Background Paracentesis is commonly used for drainage of malignant ascites in the palliative setting with 90% of patients reporting improvement of symptoms following the procedure. Despite this, there is limited evidence surrounding best practice and there are currently no national paracentesis standards.
Aims To assess whether paracentesis standards are being met in practice, to compare with the results of 2010 audit and identify areas for improvement.
Method A retrospective analysis of all paracentesis procedures carried out in 2015 was done by searching for and analysing procedures documented on SystmOne (patient electronic record).
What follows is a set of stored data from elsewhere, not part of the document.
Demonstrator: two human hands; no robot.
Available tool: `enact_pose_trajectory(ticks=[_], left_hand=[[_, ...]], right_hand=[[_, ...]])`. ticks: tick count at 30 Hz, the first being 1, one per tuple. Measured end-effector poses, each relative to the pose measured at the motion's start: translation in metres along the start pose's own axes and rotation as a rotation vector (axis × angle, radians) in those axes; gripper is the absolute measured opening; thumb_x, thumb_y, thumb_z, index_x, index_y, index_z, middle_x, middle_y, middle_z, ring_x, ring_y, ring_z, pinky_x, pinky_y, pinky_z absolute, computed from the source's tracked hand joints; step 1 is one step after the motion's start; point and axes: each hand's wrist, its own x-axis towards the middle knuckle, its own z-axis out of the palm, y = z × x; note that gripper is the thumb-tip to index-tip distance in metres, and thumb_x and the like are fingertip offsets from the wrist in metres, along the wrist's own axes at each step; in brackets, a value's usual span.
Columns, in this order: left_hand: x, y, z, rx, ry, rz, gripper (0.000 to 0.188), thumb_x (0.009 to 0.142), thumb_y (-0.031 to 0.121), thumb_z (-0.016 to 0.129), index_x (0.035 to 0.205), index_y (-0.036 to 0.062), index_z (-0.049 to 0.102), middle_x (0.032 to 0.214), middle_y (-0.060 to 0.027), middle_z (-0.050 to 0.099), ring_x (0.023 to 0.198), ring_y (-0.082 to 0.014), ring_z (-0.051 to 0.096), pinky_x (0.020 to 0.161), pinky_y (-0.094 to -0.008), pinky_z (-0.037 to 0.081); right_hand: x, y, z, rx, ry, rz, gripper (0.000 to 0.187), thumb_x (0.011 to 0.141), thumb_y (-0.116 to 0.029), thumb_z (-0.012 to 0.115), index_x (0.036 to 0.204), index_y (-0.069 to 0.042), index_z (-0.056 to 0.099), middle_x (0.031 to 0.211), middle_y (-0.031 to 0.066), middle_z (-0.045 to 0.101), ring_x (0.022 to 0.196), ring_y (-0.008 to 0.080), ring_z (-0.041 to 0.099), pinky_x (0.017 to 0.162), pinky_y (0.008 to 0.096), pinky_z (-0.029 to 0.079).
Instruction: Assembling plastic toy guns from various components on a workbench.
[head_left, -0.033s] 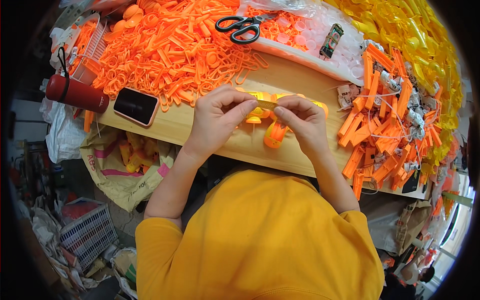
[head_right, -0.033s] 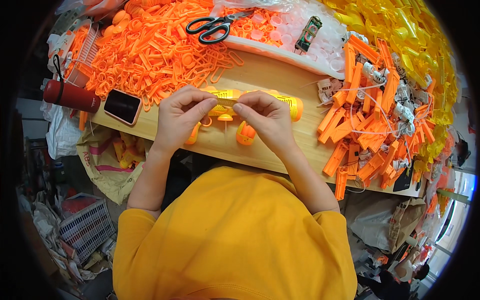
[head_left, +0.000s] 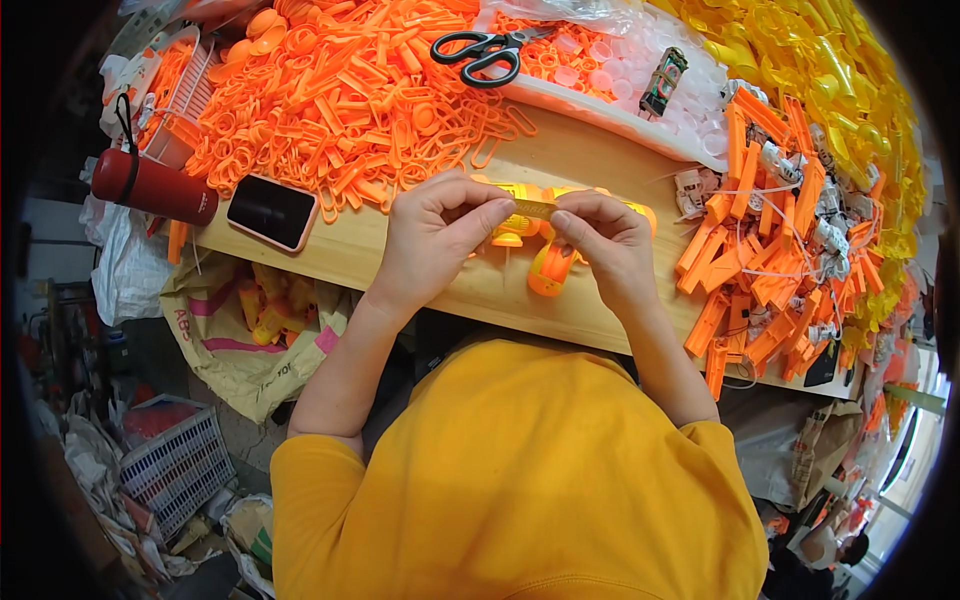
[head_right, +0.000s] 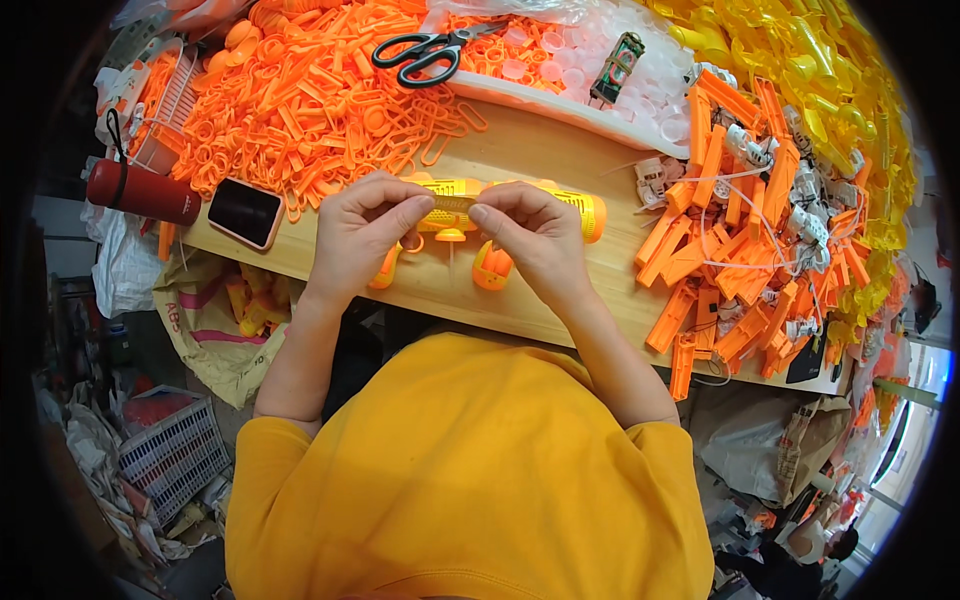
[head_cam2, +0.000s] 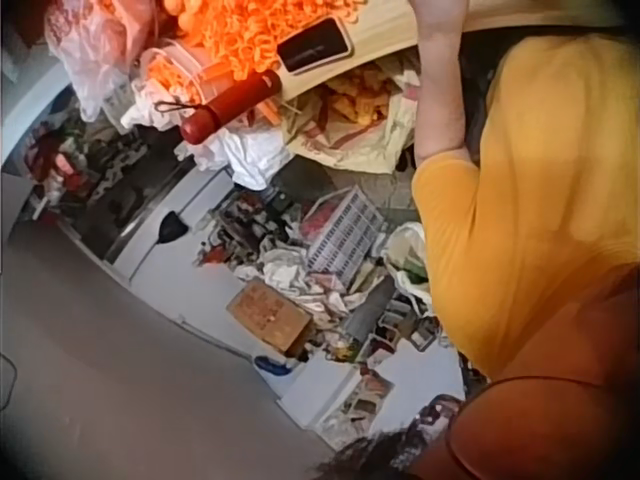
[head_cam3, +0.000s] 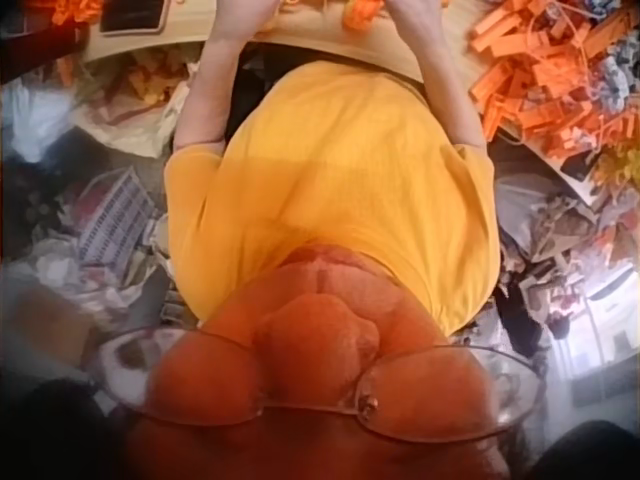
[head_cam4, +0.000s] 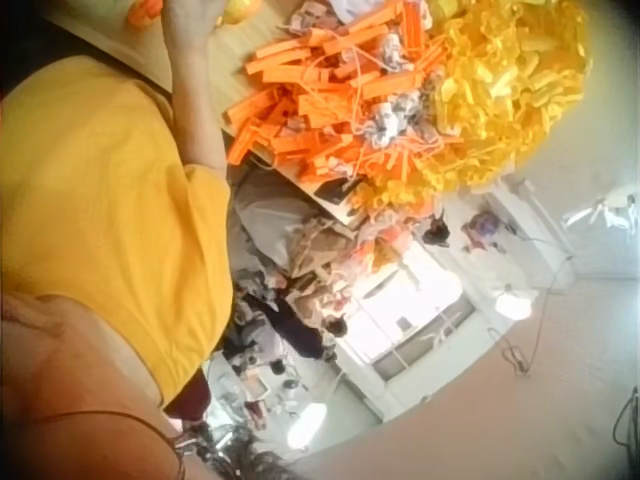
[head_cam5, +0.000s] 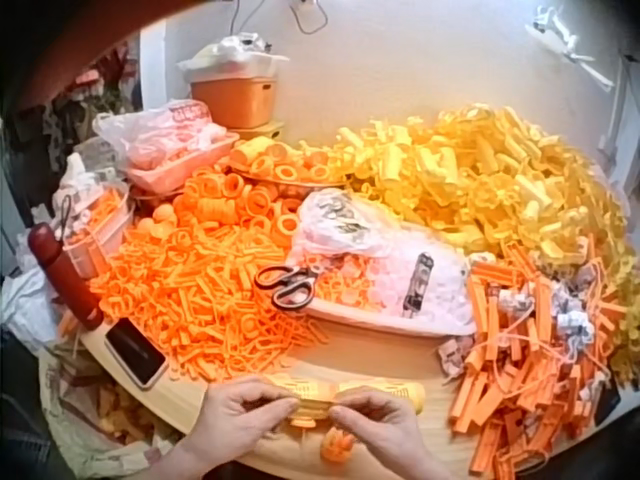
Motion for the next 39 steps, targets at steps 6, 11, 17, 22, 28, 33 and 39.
enact_pose_trajectory(ticks=[6,11,17,22,28,33,39], left_hand=[[0.003,-0.006,0.001,-0.18,-0.037,-0.111,0.013,0.088,0.004,0.062,0.097,-0.0037,0.067,0.087,-0.0049,0.06,0.065,-0.008,0.057,0.058,-0.0205,0.048],[0.006,0.003,-0.009,-0.159,0.192,0.051,0.015,0.089,0.002,0.059,0.102,-0.0036,0.065,0.085,-0.0044,0.062,0.07,-0.0077,0.057,0.063,-0.0205,0.048],[0.001,-0.006,0.0,-0.516,0.006,-0.211,0.02,0.089,0.002,0.059,0.107,-0.0032,0.063,0.086,-0.005,0.065,0.072,-0.0098,0.061,0.067,-0.0221,0.052],[0.002,-0.009,0.005,-0.517,-0.009,-0.22,0.021,0.09,0.003,0.057,0.109,-0.0041,0.062,0.091,-0.0074,0.065,0.076,-0.0123,0.063,0.07,-0.0238,0.053],[0.003,-0.013,0.003,-0.503,-0.019,-0.267,0.021,0.09,0.003,0.057,0.109,-0.0037,0.062,0.093,-0.009,0.066,0.079,-0.015,0.066,0.07,-0.0238,0.054],[0.002,-0.014,0.005,-0.542,-0.023,-0.329,0.02,0.09,0.002,0.057,0.109,-0.0038,0.062,0.092,-0.0099,0.067,0.079,-0.0165,0.068,0.07,-0.0241,0.055],[0.002,-0.013,0.009,-0.606,-0.006,-0.293,0.02,0.09,0.002,0.057,0.108,-0.005,0.061,0.093,-0.0116,0.066,0.079,-0.0169,0.067,0.073,-0.0275,0.057]], right_hand=[[-0.001,0.001,-0.001,-0.001,0.131,0.029,0.014,0.086,-0.01,0.067,0.095,0.001,0.066,0.082,0.0037,0.064,0.068,0.0084,0.058,0.063,0.0225,0.048],[0.002,0.003,-0.011,-0.048,0.242,-0.006,0.015,0.087,-0.011,0.066,0.094,0.002,0.066,0.078,0.003,0.064,0.067,0.0086,0.058,0.062,0.0208,0.047],[0.003,-0.001,-0.007,-0.045,0.219,0.043,0.015,0.087,-0.011,0.066,0.094,0.002,0.066,0.081,0.0049,0.066,0.066,0.0087,0.057,0.062,0.021,0.046],[0.003,0.003,-0.009,0.014,0.183,0.082,0.015,0.086,-0.011,0.066,0.094,0.002,0.066,0.082,0.0051,0.066,0.066,0.0088,0.057,0.062,0.021,0.046],[0.001,-0.001,-0.008,0.047,0.15,0.143,0.016,0.087,-0.013,0.066,0.094,0.001,0.066,0.078,0.0029,0.064,0.066,0.0083,0.056,0.059,0.0205,0.043],[0.0,0.003,-0.007,0.049,0.136,0.147,0.017,0.087,-0.016,0.066,0.095,0.0,0.066,0.077,0.0024,0.063,0.066,0.008,0.056,0.057,0.0196,0.04],[0.0,0.008,-0.007,0.081,0.132,0.141,0.017,0.088,-0.015,0.065,0.096,0.0,0.066,0.078,0.0031,0.064,0.066,0.0089,0.056,0.06,0.0208,0.043]])
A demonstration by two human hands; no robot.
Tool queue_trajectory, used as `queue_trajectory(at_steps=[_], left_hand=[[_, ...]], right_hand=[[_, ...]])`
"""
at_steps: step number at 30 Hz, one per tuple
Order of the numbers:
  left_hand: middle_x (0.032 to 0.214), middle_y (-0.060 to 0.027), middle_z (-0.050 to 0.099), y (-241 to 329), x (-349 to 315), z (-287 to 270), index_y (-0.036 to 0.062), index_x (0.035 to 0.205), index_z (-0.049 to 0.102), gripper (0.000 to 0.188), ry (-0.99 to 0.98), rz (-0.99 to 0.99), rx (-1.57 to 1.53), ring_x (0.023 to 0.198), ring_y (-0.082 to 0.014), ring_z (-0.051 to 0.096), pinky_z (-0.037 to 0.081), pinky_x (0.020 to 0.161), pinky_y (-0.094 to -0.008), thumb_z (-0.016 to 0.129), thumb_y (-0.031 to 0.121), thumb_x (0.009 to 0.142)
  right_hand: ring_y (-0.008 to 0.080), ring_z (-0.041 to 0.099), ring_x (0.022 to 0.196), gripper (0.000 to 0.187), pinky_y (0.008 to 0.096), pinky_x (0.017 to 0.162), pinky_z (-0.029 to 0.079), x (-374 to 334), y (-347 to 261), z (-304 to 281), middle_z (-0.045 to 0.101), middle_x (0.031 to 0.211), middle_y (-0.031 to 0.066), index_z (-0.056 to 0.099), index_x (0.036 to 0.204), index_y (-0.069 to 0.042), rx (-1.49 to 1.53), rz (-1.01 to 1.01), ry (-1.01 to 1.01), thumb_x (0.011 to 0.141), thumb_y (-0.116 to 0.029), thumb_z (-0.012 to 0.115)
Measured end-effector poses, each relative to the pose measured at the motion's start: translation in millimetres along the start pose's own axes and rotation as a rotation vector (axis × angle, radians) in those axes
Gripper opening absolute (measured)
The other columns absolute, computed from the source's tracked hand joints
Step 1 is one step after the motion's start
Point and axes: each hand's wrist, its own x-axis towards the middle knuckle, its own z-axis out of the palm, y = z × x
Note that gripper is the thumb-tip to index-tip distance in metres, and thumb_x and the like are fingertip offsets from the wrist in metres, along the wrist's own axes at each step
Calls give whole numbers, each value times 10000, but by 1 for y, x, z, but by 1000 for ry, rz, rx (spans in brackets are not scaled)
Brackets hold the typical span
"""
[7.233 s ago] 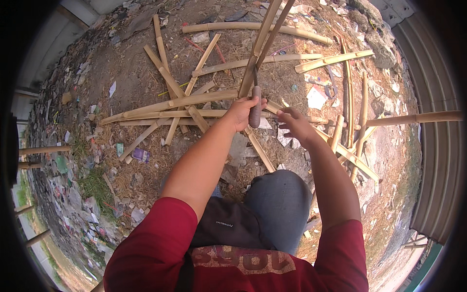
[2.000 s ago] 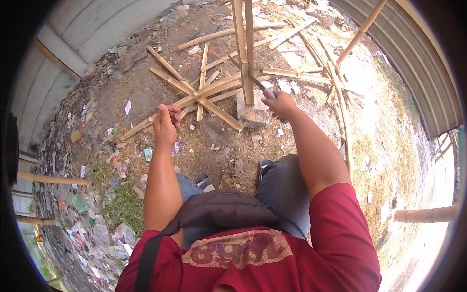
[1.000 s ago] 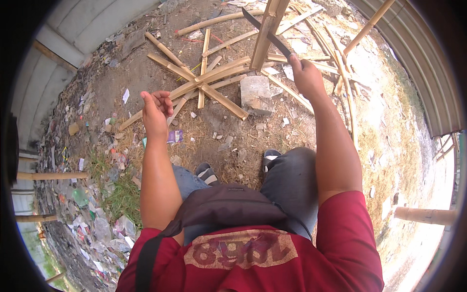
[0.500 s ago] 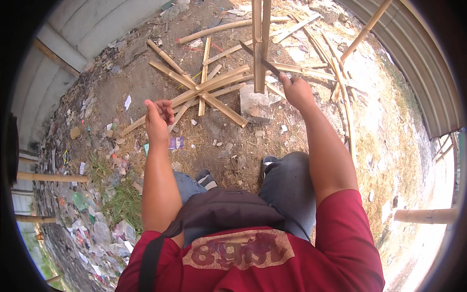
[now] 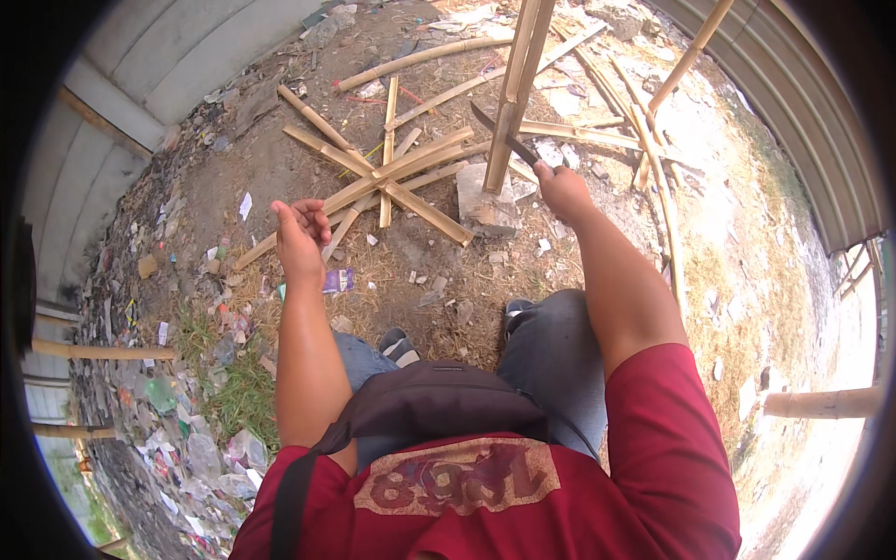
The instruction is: The person uses a machete and a wooden stick to split a piece of bamboo vertically. They repeatedly strike the machete with the stick to drive it through the bamboo, then pull the split pieces apart.
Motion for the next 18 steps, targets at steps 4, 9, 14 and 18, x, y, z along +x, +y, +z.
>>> queue_trajectory(at_steps=[4, 9, 14, 18], left_hand=[[741, 2, 558, -2, 1, 4, 42, 979, 620, 718, -4, 8, -32, 598, -97, 491, 390, 560, -227, 282, 673, 1034], [754, -18, 541, 0, -4, 0, 16, 985, 607, 729, 17, -1, -50, 618, -115, 479, 395, 571, -243, 307, 679, 1027], [747, -8, 547, -5, 1, -6, 31, 984, 611, 729, 64, -60, -125, 612, -108, 487, 392, 558, -239, 292, 684, 1026], [739, -10, 546, -6, 11, 4, 33, 984, 608, 729, 59, -89, -176, 605, -106, 484, 393, 547, -239, 285, 685, 1026]], right_hand=[[270, 675, 682, 674, 417, 640, 526, 0, 6, -30, 689, 839, 193, 690, 1092, 53, -8, -89, 100, 991, -587, 505], [175, 599, 609, 697, 356, 574, 486, -41, -49, -91, 596, 706, 91, 685, 1154, 19, 101, -167, 170, 987, -632, 501], [191, 606, 642, 646, 381, 617, 499, -26, -50, -67, 599, 725, 110, 672, 1163, 7, -47, -165, 22, 1023, -588, 463], [380, 699, 901, 612, 499, 845, 539, 34, 36, 27, 702, 981, 254, 653, 1158, 14, -210, -208, 26, 1030, -544, 436]])
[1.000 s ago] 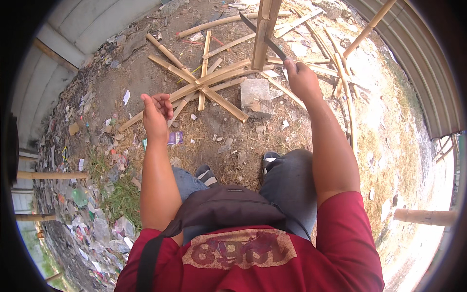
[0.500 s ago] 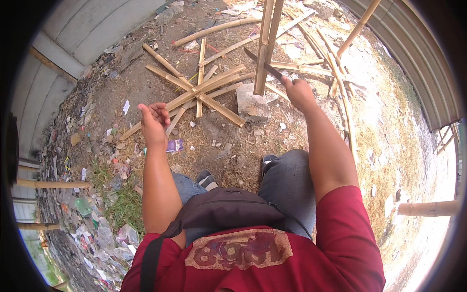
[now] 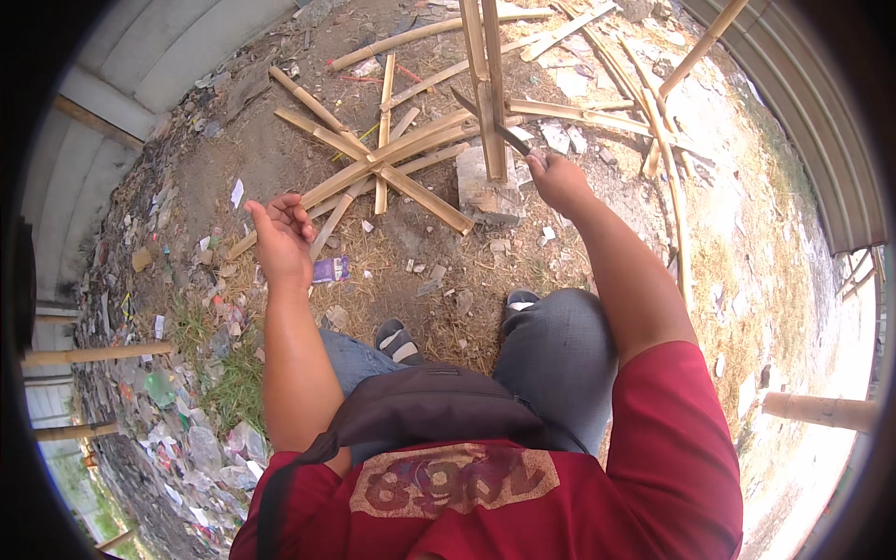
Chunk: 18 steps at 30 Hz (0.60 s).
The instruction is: The person uses a machete and a wooden stick to split a piece of bamboo vertically. They repeatedly strike the machete with the stick to drive it through the bamboo, then pull the split pieces apart.
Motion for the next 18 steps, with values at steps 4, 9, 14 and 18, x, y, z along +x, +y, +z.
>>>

Results 41 procedures were performed on 10 patients, with average of 83% of standards met. All procedures had informed consent, INR documented and were done with appropriate anaesthetic and equipment. 98% were preceded by ultrasound, compared with 43% in 2010. Fewer procedures met the standards regarding documentation of observations and drain removal. PRN analgesia was prescribed in 85% of cases. The main complication was leakage post -drain removal.
Conclusions Results demonstrate more procedures are being done, with ultrasound now being used regularly to identify a safe drainage site. Recommendations were made to improve documentation of the insertion, observations and drain removal by altering the paracentesis template on SystmOne. Further action is to discuss the need for hourly observations and to research and review prevention and management of leaking from the drain site.